Assigned task ▸ Restate word for word each line of the data, starting at the one containing "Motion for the" and running through the last.

»»

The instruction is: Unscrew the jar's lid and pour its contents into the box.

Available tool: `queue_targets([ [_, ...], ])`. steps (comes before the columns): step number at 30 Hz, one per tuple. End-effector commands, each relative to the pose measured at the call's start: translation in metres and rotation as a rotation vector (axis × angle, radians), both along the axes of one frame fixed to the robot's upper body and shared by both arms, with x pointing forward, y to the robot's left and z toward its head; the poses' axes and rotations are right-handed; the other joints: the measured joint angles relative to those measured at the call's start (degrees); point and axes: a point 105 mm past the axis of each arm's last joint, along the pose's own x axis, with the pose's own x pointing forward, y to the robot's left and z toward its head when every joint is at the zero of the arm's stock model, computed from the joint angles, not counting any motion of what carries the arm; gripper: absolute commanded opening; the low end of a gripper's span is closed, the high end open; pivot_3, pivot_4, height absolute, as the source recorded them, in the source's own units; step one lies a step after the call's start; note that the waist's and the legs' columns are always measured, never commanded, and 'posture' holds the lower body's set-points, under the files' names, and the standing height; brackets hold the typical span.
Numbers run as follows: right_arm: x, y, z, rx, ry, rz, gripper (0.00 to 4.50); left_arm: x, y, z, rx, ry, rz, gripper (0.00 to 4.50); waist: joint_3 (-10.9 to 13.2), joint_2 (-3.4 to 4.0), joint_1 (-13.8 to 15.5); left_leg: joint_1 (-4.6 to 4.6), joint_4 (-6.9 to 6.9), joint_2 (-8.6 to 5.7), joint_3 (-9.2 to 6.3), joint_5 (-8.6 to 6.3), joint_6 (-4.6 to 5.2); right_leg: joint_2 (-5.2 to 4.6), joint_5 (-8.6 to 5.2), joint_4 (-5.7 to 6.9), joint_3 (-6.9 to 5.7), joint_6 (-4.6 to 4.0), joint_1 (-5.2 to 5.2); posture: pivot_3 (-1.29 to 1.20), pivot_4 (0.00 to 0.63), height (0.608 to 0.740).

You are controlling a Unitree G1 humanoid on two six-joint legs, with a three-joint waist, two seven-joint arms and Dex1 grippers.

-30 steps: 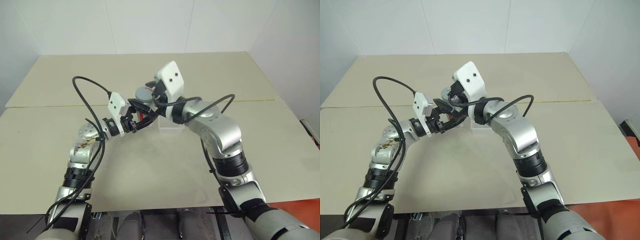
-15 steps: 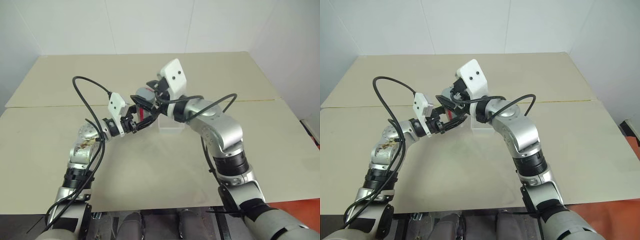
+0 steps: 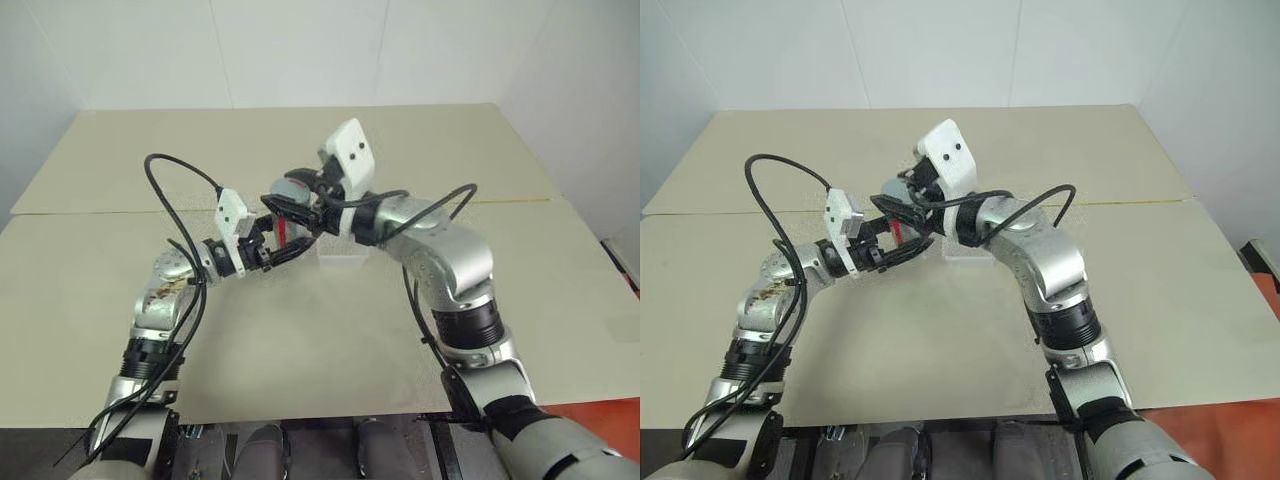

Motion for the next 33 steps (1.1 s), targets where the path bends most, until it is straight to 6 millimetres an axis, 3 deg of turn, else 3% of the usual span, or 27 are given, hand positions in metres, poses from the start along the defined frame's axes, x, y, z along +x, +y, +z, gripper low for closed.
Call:
queue_targets([
  [1, -0.027, -0.004, 0.017, 0.041, -0.075, 0.218, 2.76, -0.024, -0.007, 0.02, -0.022, -0.05, -0.196, 2.97, 0.0, 0.0, 0.0, 0.0, 0.0, 0.0, 0.0, 0.0, 0.01, 0.0, 0.0, -0.02, 0.0, 0.0, 0.0, 0.0, 0.15, 0.74],
  [7, -0.054, -0.018, 0.015, 0.021, -0.092, 0.502, 2.76, -0.042, -0.003, 0.025, -0.031, -0.018, -0.394, 2.97, 0.0, 0.0, 0.04, 0.02, 0.0, 0.02, 0.0, -0.01, 0.01, 0.02, 0.0, -0.1, 0.0, 0.0, 0.07, 0.0, 0.15, 0.74],
  [14, -0.07, -0.024, 0.011, -0.014, -0.072, 0.678, 2.76, -0.05, -0.001, 0.025, 0.002, 0.004, -0.522, 2.97, 0.0, 0.0, 0.03, 0.03, 0.0, 0.06, 0.01, -0.01, 0.02, 0.06, 0.0, -0.1, 0.0, 0.0, 0.07, 0.0, 0.15, 0.74],
  [26, -0.064, -0.022, 0.011, -0.005, -0.087, 0.634, 2.76, -0.051, -0.001, 0.021, 0.029, -0.01, -0.509, 2.97, 0.0, 0.0, 0.1, 0.02, 0.01, 0.06, 0.01, -0.01, 0.01, 0.03, 0.0, -0.07, 0.0, 0.0, 0.05, 0.0, 0.15, 0.74],
  [30, -0.055, -0.025, 0.017, 0.023, -0.104, 0.56, 2.76, -0.049, 0.002, 0.019, 0.036, -0.01, -0.475, 2.97, 0.0, 0.0, 0.07, 0.02, 0.01, 0.06, 0.01, -0.01, 0.01, 0.03, 0.0, -0.06, 0.0, 0.0, 0.04, 0.0, 0.15, 0.74],
  [33, -0.039, -0.039, 0.028, 0.058, -0.129, 0.447, 2.76, -0.05, 0.007, 0.014, 0.047, 0.005, -0.457, 2.97, 0.0, 0.0, 0.09, 0.02, 0.01, 0.07, 0.0, -0.01, 0.01, 0.03, 0.0, -0.04, 0.0, 0.0, 0.04, 0.0, 0.15, 0.74],
])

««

The completed task ▸
Motion for the next 33 steps (1.1 s), targets where the path bends most, until it is straight to 6 millimetres an axis, 3 deg of turn, else 3% of the usual span, or 27 are given, hand positions in metres, poses from the start along the defined frame's axes, x, y, z along +x, +y, +z, gripper low for closed.
Call:
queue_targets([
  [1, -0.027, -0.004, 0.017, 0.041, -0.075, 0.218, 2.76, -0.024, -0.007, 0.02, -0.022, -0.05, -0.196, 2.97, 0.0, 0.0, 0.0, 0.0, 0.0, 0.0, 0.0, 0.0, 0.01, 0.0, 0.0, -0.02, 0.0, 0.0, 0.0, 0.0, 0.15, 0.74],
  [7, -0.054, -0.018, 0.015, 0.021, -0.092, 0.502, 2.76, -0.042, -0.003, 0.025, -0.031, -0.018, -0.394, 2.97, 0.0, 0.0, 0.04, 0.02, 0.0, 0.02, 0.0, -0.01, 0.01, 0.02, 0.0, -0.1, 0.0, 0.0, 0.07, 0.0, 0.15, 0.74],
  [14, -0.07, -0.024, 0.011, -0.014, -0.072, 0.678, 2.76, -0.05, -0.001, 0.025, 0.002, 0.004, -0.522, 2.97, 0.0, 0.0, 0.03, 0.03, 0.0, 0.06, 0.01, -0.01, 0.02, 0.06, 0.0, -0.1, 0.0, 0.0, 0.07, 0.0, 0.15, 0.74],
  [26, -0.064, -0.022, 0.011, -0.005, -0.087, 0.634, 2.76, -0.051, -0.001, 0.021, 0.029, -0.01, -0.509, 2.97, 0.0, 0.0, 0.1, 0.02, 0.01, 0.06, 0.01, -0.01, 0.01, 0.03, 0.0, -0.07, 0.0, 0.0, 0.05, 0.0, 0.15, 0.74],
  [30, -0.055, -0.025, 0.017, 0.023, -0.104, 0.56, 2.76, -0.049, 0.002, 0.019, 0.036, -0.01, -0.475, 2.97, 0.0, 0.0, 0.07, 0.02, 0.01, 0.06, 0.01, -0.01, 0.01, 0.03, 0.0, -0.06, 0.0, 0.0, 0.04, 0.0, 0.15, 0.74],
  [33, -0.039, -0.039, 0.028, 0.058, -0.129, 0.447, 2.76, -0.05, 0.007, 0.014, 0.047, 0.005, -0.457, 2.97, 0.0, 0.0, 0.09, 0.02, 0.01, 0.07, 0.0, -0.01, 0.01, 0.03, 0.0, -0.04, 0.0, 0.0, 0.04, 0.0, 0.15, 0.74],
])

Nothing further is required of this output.